Now, as high temps continue to dry out landscapes and create fuels, fire departments across the Salt Lake Valley have expressed very real firework related concerns.
“We have a lot of dry fuel throughout Salt Lake City, especially in our urban interface areas, and we are concerned about the accidental ignition of those areas,” said Salt Lake City Fire Chief, Karl Lieb as he held a small stack of safety flyers.
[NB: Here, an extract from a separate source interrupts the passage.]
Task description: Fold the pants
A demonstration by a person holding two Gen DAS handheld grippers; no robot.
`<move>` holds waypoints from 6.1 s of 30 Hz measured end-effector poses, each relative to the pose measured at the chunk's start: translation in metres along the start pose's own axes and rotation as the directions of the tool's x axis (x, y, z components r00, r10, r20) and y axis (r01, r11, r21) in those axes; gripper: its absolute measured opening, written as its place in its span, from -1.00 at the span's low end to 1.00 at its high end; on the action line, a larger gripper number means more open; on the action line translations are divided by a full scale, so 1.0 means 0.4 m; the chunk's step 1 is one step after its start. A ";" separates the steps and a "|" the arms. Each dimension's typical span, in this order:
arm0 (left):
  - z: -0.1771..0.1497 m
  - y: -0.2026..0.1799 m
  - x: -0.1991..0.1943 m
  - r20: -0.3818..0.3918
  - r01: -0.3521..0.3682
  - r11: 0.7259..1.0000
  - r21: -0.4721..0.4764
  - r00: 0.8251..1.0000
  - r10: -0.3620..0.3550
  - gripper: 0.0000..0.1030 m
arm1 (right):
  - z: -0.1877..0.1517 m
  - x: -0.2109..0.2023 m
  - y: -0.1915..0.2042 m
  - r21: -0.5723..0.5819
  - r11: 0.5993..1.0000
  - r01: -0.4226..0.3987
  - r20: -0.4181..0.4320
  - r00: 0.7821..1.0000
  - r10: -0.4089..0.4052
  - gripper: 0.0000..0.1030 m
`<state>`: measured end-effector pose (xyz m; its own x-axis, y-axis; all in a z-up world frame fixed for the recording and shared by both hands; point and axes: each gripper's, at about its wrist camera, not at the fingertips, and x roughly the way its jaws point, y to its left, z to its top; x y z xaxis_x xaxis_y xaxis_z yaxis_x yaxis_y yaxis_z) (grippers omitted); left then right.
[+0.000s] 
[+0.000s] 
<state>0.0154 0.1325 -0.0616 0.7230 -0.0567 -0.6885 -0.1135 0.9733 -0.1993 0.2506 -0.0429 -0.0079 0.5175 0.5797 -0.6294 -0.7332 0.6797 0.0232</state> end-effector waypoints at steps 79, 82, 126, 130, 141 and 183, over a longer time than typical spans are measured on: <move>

Lieb and eight or nine of the firefighters in his department spent Wednesday morning passing out the bright yellow and black firework safety flyers in a number of neighborhoods, letting residents know the regulations for Salt Lake.
In Weber County, the Sheriff’s Office teamed up with the Fire District, to share some quick safety tips on a social media live stream.
And more safety tips and reminders have been posted on UFA’s Youtube channel, with a little personal flare, in a mini video series called, “Don’t be a dingus with Daryll.”
“This one didn’t take the first time, there’s a little bit of fuse left, I think we got her still,” the character, Daryll says, as he gets down to the ground next to a firework. The video then goes to a slide which reads, “Never try to re-light a firework.”
Different methods, but the messages are the same.
Stay 200-feet from any fuels, set them off on leveled ground, keep your audience at a safe distance, leave the lighting to adults and above all, use your best judgment.
“If things are windy and it’s especially dry, maybe it’s not the time to set them off,” McFarland said. “I hate to ruin a good time, but let’s not see any accidents or anybody get hurt.”
“You’re still an American, who loves freedom, without the fireworks,” he smiled.
McFarland said his first recommendation is always to leave the firework shows to the professionals. A list of expected shows can be found HERE.
Fireworks may only be set off between July 2-5 and again from July 22-25. Shooting off fireworks outside of the approved dates and times can result in a fine up to $1,000.
However, that does not mean they are legal in any given neighborhood or area.
Utahns can find a new, Interactive Firework Restrictions Map on UFA’s website.